Die Kammer hatte bereits Zweifel, ob die Beklagte das von ihr geschilderte Konzept durchgehend praktizieren kann. Denn ausgehend von einer normalen Arbeitszeit von 40 Wochenstunden ergeben sich auch bei einer Vollzeitarbeitskraft Grenzen der Verfügbarkeit für die Großkunden. So wird auch ein Vollzeitarbeitnehmer, der seine Arbeit um 8.00 Uhr angetreten hat, nach 17.00 Uhr möglicherweise nicht mehr erreichbar sein. Darüber hinaus können sich auch längere Abwesenheitszeiten von Vollzeitarbeitskräften im Falle von Urlaub oder Arbeitsunfähigkeit ergeben.

(2)

Letztlich kann jedoch dahinstehen, ob das von der Beklagten beschriebene Konzept tatsächlich durchgehend praktiziert werden kann. Zwar erhöht sich durch die Erfüllung des Teilzeitverlangens die Wahrscheinlichkeit, dass ein Kunde die Klägerin insbesondere am späten Nachmittag nicht erreicht, da ihre Arbeitszeit spätestens um 15.00 Uhr endet. Nach Auffassung der Kammer stellt dies aber keine so wesentliche Beeinträchtigung des von der Beklagten vorgetragenen Organisationskonzeptes dar, dass dies nicht hinzunehmen wäre. Die Beklagte hat zwar vorgetragen, dass Großkunden Aufträge über den gesamten Tag verteilt immer wieder mit dem Betreuer bei der Beklagten erörtern bzw. erörtern wollen und z.B. auch kurzfristige Dispositionen umgesetzt werden müssten. Die Beklagte hat aber nicht angegeben, wie häufig dies tatsächlich vorkommt. Selbst wenn Kunden am späten Nachmittag die Klägerin nicht erreichen würden, so könnten diese die Klägerin doch unmittelbar am nächsten Morgen erreichen. Darüber hinaus hat die Klägerin die Möglichkeit, ihre Kunden für den Fall der Notwendigkeit weiterer Rückfragen bzw. Bestellungen auf ihre kürzeren Arbeitszeiten hinzuweisen und den Kunden zu bitten, sie dann anzurufen (vgl. BAG, Urteil vom 30.09.2003 – 9 AZR 665/02 – NZA 2004, 382 = juris, Rdnr. 36). Auch wenn ein Kunde sich unvorhergesehen außerhalb der Arbeitszeit der Klägerin meldet, kann ein anderer Kundenbetreuer ihn über die Arbeitszeiten der Klägerin unterrichten. Das wird vor allem dann geschehen, wenn sich aus dem Gespräch ergibt, dass der Kunde nur die Klägerin sprechen will. Auch dann beschränken sich die für die Kundenbetreuung wichtigen Kontakte auf die Klägerin als die zuständige Großkundenbetreuerin.
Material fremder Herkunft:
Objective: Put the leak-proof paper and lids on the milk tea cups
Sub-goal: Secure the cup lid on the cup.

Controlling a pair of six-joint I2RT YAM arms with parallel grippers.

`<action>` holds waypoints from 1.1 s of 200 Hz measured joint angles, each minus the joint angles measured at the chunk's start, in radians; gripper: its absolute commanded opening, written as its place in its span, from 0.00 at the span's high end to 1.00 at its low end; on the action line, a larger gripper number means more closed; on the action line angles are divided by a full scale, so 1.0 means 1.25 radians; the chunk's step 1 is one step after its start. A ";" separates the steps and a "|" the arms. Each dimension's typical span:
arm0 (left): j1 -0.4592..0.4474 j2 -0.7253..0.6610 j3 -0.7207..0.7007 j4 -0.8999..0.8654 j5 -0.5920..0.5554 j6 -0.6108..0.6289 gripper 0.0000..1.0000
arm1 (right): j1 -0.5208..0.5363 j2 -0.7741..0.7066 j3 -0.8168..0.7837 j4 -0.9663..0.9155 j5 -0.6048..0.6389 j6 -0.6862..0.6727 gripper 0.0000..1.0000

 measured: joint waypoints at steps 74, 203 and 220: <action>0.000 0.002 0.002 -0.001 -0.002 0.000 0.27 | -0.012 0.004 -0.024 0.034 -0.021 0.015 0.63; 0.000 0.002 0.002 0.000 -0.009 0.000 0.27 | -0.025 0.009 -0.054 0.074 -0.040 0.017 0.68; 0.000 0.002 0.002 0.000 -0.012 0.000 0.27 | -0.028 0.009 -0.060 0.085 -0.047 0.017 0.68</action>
Sollte es sich tatsächlich um ein unaufschiebbares Anliegen eines Großkunden handeln, so dürfte dieser keine Einwände haben, wenn ausnahmsweise ein Kollege bzw. eine Kollegin der Klägerin das dringende Anliegen bearbeitet.

B.

Die Kostenentscheidung beruht auf §§ 91 Abs. 1 Satz 1 ZPO, 46 Abs. 3 ArbGG.

C.

Die Streitwertfestsetzung erfolgt nach § 61 Abs. 1 ArbGG i.V.m. § ZPO. Der festgesetzte Streitwert entspricht zwei Gehältern der Klägerin.

D.

Die Berufung hat die Kammer nicht gesondert zugelassen, weil die Voraussetzungen für eine Zulassung nach § 64 Abs. 3 ArbGG nicht vorliegen. Die Sache hat weder nach § 64 Abs. 3 Nr. 1 ArbGG grundsätzliche Bedeutung, noch betrifft sie eine Rechtsstreitigkeit im Sinne des § 64 Abs. 3 Nr. 2 ArbGG, noch liegt ein Fall des § 64 Abs. 3 Nr. 3 ArbGG vor.